Employ stoichiometry to convert from the mass of a reactant to the mass of a product:

\[\text{thousand} \: \ce{KClO_3} \rightarrow \text{mol} \: \ce{KClO_3} \rightarrow \text{mol} \: \ce{O_2} \rightarrow \text{g} \: \ce{O_2} \nonumber\nonumber \]

Footstep 2: Solve.

\[xl.0 \: \text{g} \: \ce{KClO_3} \times \frac{ane \: \text{mol} \: \ce{KClO_3}}{122.55 \: \text{chiliad} \: \ce{KClO_3}} \times \frac{three \: \text{mol} \: \ce{O_2}}{2 \: \text{mol} \: \ce{KClO_3}} \times \frac{32.00 \: \text{g} \: \ce{O_2}}{one \: \text{mol} \: \ce{O_2}} = fifteen.seven \: \text{g} \: \ce{O_2} \nonumber\nonumber \]

The theoretical yield of \(\ce{O_2}\) is \(15.7 \: \text{thousand}\).

Step iii: Recall about your result.

The mass of oxygen gas must be less than the \(forty.0 \: \text{one thousand}\) of potassium chlorate that was decomposed.

Now we will employ the actual yield and the theoretical yield to summate the percent yield.

Step one: List the known quantities and plan the problem.

Known

Actual yield \(= fourteen.9 \: \text{grand}\)
Theoretical yield \(= 15.7 \: \text{grand}\)

Unknown

Pct yield = ? %

\[\text{Per centum Yield} = \frac{\text{Actual Yield}}{\text{Theoretical Yield}} \times 100\% \nonumber\nonumber \]

Employ the pct yield equation to a higher place.

Step 2: Solve.

\[\text{Percent Yield} = \frac{14.9 \: \text{yard}}{15.7 \: \text{thousand}} \times 100\% = 94.9\% \nonumber\nonumber \]

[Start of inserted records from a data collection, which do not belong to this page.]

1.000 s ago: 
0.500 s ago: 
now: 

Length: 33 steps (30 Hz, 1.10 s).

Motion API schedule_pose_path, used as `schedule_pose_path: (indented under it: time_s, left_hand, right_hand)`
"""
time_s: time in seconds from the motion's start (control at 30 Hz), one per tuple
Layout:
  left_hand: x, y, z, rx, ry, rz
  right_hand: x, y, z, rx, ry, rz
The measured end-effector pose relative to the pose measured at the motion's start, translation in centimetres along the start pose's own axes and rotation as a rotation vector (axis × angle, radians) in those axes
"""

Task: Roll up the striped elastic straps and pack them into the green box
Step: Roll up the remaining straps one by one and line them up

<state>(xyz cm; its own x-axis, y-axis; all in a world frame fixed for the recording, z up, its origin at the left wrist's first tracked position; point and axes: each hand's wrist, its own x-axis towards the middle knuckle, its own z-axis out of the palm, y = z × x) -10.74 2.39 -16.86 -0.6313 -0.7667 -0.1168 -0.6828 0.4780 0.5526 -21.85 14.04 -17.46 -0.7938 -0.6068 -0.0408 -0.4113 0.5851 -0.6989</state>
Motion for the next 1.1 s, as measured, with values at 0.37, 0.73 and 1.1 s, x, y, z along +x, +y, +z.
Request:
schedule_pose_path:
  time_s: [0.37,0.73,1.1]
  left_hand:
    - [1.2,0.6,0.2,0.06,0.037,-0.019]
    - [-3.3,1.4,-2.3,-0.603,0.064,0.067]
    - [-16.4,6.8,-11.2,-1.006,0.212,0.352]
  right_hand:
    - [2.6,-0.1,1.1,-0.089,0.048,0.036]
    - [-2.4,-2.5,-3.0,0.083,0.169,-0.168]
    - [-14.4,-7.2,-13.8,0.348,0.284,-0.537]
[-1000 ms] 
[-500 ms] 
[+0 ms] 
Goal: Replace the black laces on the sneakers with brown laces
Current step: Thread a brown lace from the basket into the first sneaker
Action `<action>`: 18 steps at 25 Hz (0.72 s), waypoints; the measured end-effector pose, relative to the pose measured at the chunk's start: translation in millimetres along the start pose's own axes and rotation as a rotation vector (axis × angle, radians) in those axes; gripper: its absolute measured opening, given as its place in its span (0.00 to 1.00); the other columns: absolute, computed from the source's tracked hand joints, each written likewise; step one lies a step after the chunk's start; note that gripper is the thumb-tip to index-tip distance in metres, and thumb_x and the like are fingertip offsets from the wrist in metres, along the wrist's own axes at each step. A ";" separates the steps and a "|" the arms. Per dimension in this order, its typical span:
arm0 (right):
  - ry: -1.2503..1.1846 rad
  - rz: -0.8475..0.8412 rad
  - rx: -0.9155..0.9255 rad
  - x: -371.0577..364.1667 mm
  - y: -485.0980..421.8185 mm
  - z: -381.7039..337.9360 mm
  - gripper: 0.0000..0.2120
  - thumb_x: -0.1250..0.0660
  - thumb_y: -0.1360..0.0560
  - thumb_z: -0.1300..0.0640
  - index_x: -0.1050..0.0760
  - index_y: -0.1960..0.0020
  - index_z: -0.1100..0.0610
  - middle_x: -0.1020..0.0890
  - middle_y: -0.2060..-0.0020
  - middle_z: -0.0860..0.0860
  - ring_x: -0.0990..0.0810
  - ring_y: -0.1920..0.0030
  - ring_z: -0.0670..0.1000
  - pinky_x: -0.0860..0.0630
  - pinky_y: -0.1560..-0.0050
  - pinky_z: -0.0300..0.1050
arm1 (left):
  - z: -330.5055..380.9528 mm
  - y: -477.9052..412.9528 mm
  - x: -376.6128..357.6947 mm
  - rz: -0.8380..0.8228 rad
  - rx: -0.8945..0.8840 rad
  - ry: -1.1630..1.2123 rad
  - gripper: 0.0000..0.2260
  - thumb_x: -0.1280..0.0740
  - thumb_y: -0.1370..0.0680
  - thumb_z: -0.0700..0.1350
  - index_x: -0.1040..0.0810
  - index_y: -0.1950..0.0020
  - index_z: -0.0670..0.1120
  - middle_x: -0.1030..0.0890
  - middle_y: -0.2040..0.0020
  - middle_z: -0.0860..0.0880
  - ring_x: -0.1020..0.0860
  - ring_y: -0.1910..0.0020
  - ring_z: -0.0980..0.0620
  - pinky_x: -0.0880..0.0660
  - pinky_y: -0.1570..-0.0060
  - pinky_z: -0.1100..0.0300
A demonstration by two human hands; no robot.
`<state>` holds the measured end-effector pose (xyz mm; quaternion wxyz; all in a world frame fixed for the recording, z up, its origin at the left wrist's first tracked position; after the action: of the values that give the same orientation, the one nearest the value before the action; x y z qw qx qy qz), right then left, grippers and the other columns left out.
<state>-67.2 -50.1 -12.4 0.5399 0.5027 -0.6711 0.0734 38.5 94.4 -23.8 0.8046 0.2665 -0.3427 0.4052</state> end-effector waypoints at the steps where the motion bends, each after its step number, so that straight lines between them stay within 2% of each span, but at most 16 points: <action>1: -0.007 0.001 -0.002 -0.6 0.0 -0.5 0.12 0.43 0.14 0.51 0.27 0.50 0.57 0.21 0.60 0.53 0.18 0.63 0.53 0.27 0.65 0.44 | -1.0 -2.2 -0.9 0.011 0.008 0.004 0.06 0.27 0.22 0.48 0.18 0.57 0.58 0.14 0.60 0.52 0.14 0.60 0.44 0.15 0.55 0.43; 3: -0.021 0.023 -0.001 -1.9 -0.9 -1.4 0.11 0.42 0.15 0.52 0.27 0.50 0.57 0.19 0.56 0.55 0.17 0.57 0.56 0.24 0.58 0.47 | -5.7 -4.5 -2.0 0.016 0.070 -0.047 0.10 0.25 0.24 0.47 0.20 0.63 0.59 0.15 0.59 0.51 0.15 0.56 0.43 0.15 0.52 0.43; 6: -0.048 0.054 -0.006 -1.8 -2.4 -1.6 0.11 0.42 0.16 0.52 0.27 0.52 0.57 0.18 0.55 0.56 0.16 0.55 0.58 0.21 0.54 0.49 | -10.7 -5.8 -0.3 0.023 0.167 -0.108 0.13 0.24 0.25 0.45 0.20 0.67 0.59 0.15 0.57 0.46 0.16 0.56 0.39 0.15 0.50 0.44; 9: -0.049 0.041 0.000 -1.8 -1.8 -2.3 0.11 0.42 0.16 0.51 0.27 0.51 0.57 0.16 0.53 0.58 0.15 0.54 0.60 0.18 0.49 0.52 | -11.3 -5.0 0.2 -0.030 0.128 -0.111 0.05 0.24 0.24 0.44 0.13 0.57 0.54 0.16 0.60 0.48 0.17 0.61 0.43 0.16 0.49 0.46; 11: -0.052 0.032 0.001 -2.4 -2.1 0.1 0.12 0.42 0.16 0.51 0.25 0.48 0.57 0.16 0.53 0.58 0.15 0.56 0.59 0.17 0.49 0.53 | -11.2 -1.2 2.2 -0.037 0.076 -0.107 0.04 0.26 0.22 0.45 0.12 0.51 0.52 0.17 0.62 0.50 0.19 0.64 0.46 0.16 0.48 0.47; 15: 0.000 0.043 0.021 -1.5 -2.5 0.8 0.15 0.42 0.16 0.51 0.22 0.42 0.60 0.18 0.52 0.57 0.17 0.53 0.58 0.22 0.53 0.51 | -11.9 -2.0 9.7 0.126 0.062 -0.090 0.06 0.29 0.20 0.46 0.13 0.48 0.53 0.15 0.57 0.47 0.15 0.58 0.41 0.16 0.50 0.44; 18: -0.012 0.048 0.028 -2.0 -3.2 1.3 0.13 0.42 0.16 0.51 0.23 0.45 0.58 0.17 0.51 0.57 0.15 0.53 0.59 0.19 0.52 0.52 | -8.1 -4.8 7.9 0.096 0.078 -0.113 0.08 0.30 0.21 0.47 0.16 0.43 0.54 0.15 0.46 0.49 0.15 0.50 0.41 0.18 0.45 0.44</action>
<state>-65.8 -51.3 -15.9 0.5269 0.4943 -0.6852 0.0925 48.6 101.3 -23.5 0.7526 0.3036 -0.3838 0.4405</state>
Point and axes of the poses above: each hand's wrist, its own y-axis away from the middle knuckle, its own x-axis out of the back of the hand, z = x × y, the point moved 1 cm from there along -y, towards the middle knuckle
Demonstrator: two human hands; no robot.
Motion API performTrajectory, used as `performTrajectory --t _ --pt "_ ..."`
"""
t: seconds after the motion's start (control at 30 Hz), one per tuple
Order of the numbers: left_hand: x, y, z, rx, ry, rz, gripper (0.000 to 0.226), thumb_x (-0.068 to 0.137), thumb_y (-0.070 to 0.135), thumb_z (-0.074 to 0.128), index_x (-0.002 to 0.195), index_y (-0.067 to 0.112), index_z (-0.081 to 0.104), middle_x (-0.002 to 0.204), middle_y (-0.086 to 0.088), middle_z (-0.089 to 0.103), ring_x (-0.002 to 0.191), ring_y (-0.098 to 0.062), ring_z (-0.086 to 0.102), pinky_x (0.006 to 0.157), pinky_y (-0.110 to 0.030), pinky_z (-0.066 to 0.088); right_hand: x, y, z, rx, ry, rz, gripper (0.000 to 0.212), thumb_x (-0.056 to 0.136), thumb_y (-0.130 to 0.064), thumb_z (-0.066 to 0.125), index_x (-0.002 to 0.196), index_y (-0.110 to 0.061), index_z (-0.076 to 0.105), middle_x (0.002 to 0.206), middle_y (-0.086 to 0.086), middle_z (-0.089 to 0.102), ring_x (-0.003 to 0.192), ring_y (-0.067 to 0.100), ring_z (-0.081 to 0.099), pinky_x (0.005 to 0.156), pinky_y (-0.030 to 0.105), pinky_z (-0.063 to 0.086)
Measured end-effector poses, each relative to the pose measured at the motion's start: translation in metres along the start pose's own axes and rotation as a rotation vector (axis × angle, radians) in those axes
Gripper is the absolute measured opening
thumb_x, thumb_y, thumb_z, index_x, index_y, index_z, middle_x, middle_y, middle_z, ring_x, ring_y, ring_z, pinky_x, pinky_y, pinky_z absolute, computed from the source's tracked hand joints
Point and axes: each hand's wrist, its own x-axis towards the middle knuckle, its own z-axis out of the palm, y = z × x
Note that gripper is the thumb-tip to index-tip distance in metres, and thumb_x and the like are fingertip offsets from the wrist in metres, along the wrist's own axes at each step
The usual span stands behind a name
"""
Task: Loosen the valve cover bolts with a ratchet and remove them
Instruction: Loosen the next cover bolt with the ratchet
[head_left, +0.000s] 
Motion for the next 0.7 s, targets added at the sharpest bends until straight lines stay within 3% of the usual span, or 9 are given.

Step 3: Recall most your result.

Since the actual yield is slightly less than the theoretical yield, the percentage yield is just under \(100\%\).

Summary

Theoretical yield is calculated based on the stoichiometry of the chemical equation.
The bodily yield is experimentally adamant.
The percent yield is adamant by computing the ratio of actual yield/theoretical yield.

Review

What practise we demand in guild to calculate theoretical yield?
If I spill some of the product before I weigh it, how will that bear on the actual yield?
How volition spilling some of the product affect the pct yield?
I make a product and weigh it earlier information technology is dry out. How volition that affect the actual yield?